What ARM Floating Point Performance Comparison across the product line A9, A12, A15, A17, A53 etc
I've been research the relative performance of ARM parts, and have found it difficult to come up with comparisons... especially for the new A12, A17 and the 64 bit A53 an A57s;
What I've come up with so far, based on Linpack scores of different phone/tablets is this:
- A9 = 32 MFLOPS/Core/GHz
- A15 = 100 MFLOPS/Core/GHz
- Apple A7 = 350 MFLOPS /Core/GHz (!)
So a couple questions arise:
- Where does the A12, A17, A53, A57 fit into this spectrum
- Why is Apple's A7 floating point so good? It is purely due to the 64bit internals, or something else?
Those Linpack results are via Java. Below are my Linpack results via C and Java. Also see the following for lots more MFLOPS speeds.

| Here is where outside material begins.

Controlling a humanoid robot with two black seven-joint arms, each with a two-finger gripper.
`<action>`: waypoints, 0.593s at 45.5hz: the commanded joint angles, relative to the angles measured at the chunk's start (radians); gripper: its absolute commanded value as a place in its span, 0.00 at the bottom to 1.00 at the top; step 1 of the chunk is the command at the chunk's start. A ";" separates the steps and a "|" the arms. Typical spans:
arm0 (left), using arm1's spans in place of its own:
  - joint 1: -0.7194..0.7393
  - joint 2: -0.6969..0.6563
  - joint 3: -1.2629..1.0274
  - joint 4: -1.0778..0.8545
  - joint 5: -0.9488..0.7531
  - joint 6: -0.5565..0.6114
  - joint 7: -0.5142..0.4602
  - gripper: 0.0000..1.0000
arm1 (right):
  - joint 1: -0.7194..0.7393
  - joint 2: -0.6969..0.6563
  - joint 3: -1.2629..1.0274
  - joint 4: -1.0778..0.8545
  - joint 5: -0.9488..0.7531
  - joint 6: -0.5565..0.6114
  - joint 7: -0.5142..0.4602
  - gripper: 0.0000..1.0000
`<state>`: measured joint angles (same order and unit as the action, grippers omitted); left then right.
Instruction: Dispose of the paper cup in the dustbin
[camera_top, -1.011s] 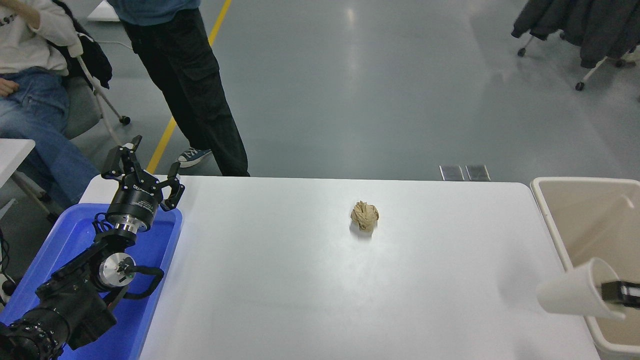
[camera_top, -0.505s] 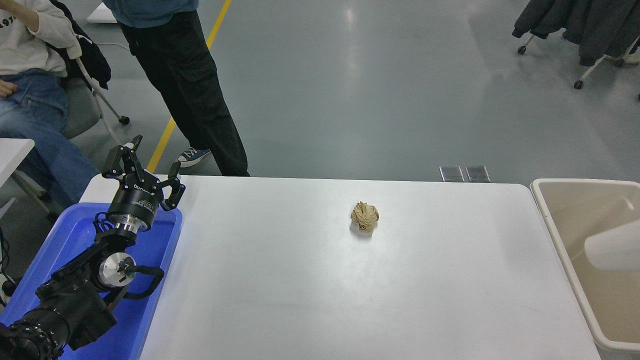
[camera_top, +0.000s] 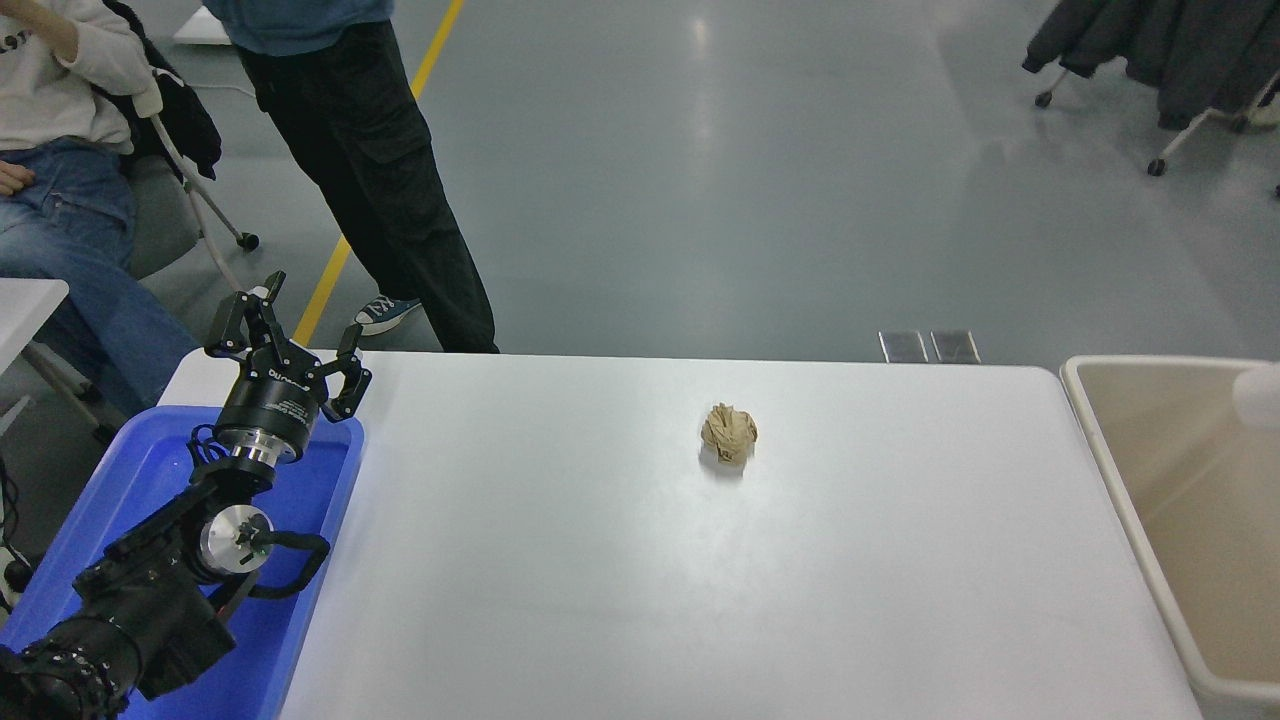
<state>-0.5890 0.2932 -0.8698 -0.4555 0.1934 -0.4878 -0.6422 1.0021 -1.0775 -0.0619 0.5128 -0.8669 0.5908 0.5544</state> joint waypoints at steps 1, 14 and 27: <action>0.000 0.000 0.000 0.000 0.000 0.000 -0.001 1.00 | -0.163 0.347 -0.001 -0.513 0.275 -0.005 -0.001 0.00; 0.000 0.000 0.000 0.000 0.000 0.000 0.001 1.00 | -0.283 0.518 0.017 -0.648 0.672 -0.149 -0.234 0.00; 0.000 0.000 0.000 0.000 0.000 0.000 0.001 1.00 | -0.313 0.610 0.111 -0.642 0.980 -0.384 -0.534 0.00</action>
<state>-0.5890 0.2930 -0.8698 -0.4556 0.1932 -0.4878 -0.6423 0.7278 -0.5604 -0.0286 -0.0911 -0.1207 0.3709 0.2264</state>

System ARM MHz Android Linpackv5 Linpackv7 LinpackSP NEONLinpack LinpackJava MFLOPS MFLOPS MFLOPS MFLOPS MFLOPS T1 926EJ 800 2.2 5.63 5.67 9.61 N/A 2.33 P4 v7-A8 800 2.3.5 80.18 28.34 @G T2 v7-A9 800 2.3.4 10.56 101.39 129.05 255.77 33.36 P5 v7-A9 1500 4.0.3 171.39 50.87 @G T4 v7-A9 1500a 4.0.3 16.86 155.52 204.61 382.46 56.89 T6 v7-A9 1600 4.0.3 196.47 T7 v7-A9 1300a 4.1.2 17.08 151.05 201.30 376.00 56.44 T9 926EJ 800 2.2 5.66 T11 v7-A15 2000b 4.2.2 28.82 459.17 803.04 1334.90 143.06 T12 v7-A9 1600 4.1.2 147.07 T14 v7-A9 1500 4.0.4 180.95 P11 v7-A9 1400 4.0.4 19.89 184.44 235.54 454.21 56.99 P10 QU-S4 1500 4.0.3 254.90 Measured MHz a=1200, b=1700 System - T = Tablet, P = Phone, E = Emulator, @G = GreenComputing, QU = Qualcomm CPU
I'm not sure where you got those numbers, but they're not at all reflective of what the hardware is capable of. Cortex-A9, for example, can execute a double-precision flop every cycle; that's 1GFLOP/Core/GHz. With a good implementation of LAPACK and BLAS, you can realize 700+MFLOP/Core/GHz on linpack. That's 20x faster than the number you're reporting. Cortex-A15 and Apple A7 are much more powerful still.

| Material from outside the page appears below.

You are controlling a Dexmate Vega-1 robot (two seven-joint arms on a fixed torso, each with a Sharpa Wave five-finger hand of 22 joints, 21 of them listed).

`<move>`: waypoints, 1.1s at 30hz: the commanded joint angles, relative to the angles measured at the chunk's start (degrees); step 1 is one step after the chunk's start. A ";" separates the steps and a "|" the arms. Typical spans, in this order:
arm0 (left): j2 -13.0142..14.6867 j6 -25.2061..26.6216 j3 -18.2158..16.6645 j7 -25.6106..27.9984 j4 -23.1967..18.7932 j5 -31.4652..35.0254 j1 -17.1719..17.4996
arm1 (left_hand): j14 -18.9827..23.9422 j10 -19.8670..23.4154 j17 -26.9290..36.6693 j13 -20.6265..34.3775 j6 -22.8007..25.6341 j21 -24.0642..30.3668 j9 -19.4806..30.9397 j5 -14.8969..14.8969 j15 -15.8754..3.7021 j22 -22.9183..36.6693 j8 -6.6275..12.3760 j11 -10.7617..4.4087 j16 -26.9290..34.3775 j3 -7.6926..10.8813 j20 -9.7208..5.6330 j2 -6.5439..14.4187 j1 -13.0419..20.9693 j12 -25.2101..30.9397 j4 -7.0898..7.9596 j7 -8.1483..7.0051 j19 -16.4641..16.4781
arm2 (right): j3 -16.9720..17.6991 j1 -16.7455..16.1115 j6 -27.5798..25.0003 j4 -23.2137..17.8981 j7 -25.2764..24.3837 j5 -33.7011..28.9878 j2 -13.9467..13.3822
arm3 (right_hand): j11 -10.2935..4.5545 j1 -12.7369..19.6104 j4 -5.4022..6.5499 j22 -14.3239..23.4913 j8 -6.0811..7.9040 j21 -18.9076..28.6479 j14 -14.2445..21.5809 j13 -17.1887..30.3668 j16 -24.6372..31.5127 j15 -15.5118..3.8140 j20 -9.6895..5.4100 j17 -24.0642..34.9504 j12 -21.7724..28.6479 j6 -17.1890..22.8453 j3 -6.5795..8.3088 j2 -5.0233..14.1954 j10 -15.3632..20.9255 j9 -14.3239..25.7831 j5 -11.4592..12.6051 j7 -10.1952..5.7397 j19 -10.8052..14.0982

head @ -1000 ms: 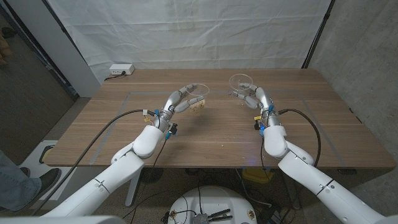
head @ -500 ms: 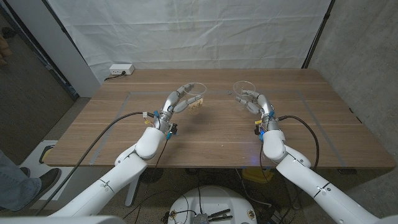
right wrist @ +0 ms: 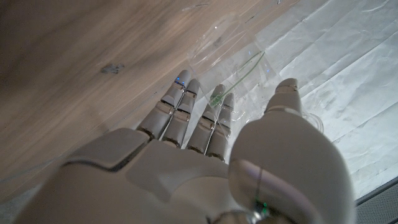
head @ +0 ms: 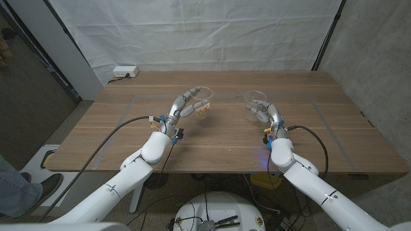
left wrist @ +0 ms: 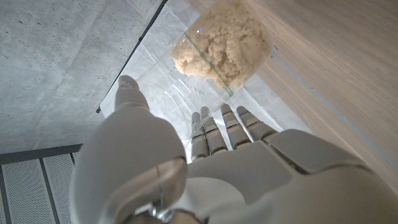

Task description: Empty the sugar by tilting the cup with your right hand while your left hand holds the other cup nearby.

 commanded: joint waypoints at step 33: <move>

I expect that you're running some random "linpack benchmark" rather than an architecturally-tuned implementation. You're not measuring the FP capabilities of the hardware; you're measuring a pale shadow of that filtered through the quality of some random developer's code and the quality of the JIT and runtime or compiler that is used to compile/execute the program.
It is impossible to understand those comparative benchmark charts unless the CPU model and actual working GHz is identified. There are also unidentified variable such as cache sizes and memory speed. For example, the Galaxy S4 can have ARM or Snapdragon CPUs, different numbers of cores and different GHz specs (that they might not run at). Then the source of the benchmarks should be identified. Even if they were compiled from the same C code, you cannot always trust the compilation provided or tuned by a particular supplier.

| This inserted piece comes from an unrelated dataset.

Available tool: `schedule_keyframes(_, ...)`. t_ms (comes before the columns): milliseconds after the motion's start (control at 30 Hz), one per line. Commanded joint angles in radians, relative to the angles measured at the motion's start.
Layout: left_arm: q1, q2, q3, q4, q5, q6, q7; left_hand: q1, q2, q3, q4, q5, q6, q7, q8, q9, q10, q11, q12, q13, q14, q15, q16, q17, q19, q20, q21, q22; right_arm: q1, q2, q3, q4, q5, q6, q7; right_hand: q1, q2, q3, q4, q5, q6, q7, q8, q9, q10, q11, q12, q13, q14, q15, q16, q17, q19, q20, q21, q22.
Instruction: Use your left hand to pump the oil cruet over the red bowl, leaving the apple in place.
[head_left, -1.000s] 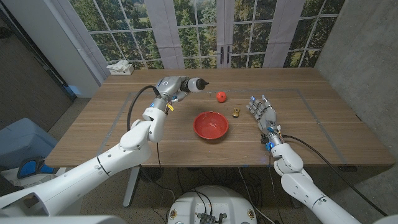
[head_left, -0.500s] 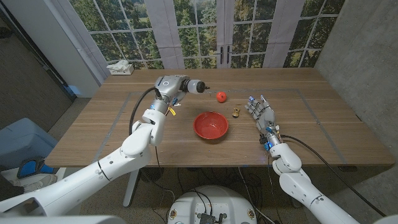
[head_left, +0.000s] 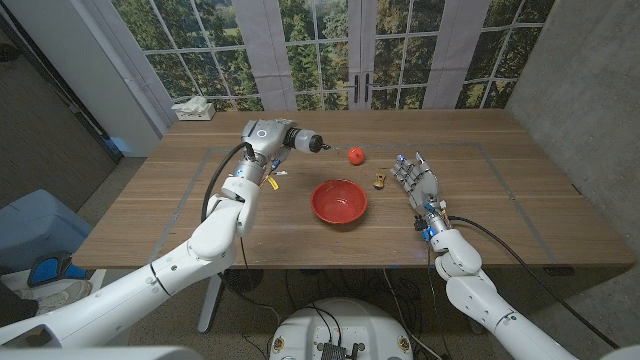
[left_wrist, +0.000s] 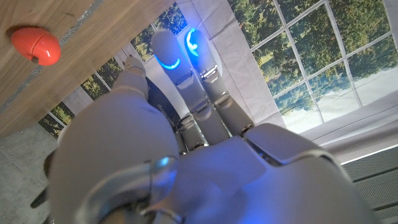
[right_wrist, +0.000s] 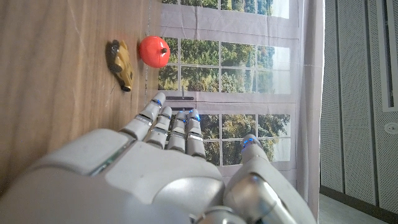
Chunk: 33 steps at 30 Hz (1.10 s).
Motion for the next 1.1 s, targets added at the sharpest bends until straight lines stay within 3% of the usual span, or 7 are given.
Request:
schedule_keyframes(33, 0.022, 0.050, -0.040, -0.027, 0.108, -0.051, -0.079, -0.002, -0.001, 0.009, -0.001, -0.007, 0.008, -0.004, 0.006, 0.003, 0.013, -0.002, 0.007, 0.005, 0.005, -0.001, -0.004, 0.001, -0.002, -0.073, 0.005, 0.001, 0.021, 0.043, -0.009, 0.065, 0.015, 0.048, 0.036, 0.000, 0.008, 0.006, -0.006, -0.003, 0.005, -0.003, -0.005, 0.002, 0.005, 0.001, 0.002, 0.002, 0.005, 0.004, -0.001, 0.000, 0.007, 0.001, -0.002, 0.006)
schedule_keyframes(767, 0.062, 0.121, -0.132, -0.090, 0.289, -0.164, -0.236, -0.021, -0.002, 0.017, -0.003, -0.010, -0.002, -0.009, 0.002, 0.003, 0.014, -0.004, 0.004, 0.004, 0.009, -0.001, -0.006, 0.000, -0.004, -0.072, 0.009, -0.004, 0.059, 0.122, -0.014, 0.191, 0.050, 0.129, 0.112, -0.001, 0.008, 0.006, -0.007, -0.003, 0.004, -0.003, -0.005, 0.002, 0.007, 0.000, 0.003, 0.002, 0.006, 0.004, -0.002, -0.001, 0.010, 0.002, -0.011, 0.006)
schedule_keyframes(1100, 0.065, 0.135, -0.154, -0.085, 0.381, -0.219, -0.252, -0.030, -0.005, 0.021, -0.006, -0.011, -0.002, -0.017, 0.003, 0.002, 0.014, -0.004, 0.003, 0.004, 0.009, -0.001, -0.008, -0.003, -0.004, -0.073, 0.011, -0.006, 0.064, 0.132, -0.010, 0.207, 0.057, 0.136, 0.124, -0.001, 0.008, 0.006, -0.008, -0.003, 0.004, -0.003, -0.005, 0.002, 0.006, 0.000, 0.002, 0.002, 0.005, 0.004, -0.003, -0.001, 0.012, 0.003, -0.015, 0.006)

A case in point is the Linpack benchmark which I know very well. My original C version for PCs was accepted by Jack Dongarra, author of the original benchmark, and is available at Netlib (and from my site). There two basic versions (plus others for parallel processors). Except for an MP version, all my initial Linpack benchmarks used the fixed method of Linpack 1, with a matrix of order 100. The second version is for solving a system of equations of order 1000, with no restriction on the method or its implementation. This can demonstrate the advantage of particular architectures or clever mathematicians and can normally reflect MP performance.
The favourite version of Linpack for Androids/Java is from GreeneComputing. According to the numeric results this is double precision, probably a N=500. I am suspicious about the MP version. It produces different numeric results (Norm Res) to the single CPU version, both can indicate “Precision inconsistent results” and crashes my tablet with a Cortex A15 CPU.
I have a single CPU and multi-thread Linpack versions, all using Linpack 1 fixed methods and now can run from N=100 upwards. These can be slower as N increases due to using RAM data instead of cache. The MP versions are pathetically slow but at least produce the same Norm Res value.
The Apple version has N as in input variable. One set of results I found indicated N=100 118 MFLOPS, N=500 737 MFLOPS, N=1000 918 MFLOPS. N=500 is probably quoted but is not appropriate for comparing with my results.
One reason why the A7 is faster than earlier Apple cores, is that double precision NEON instructions are provided. My NEON result is for single precision.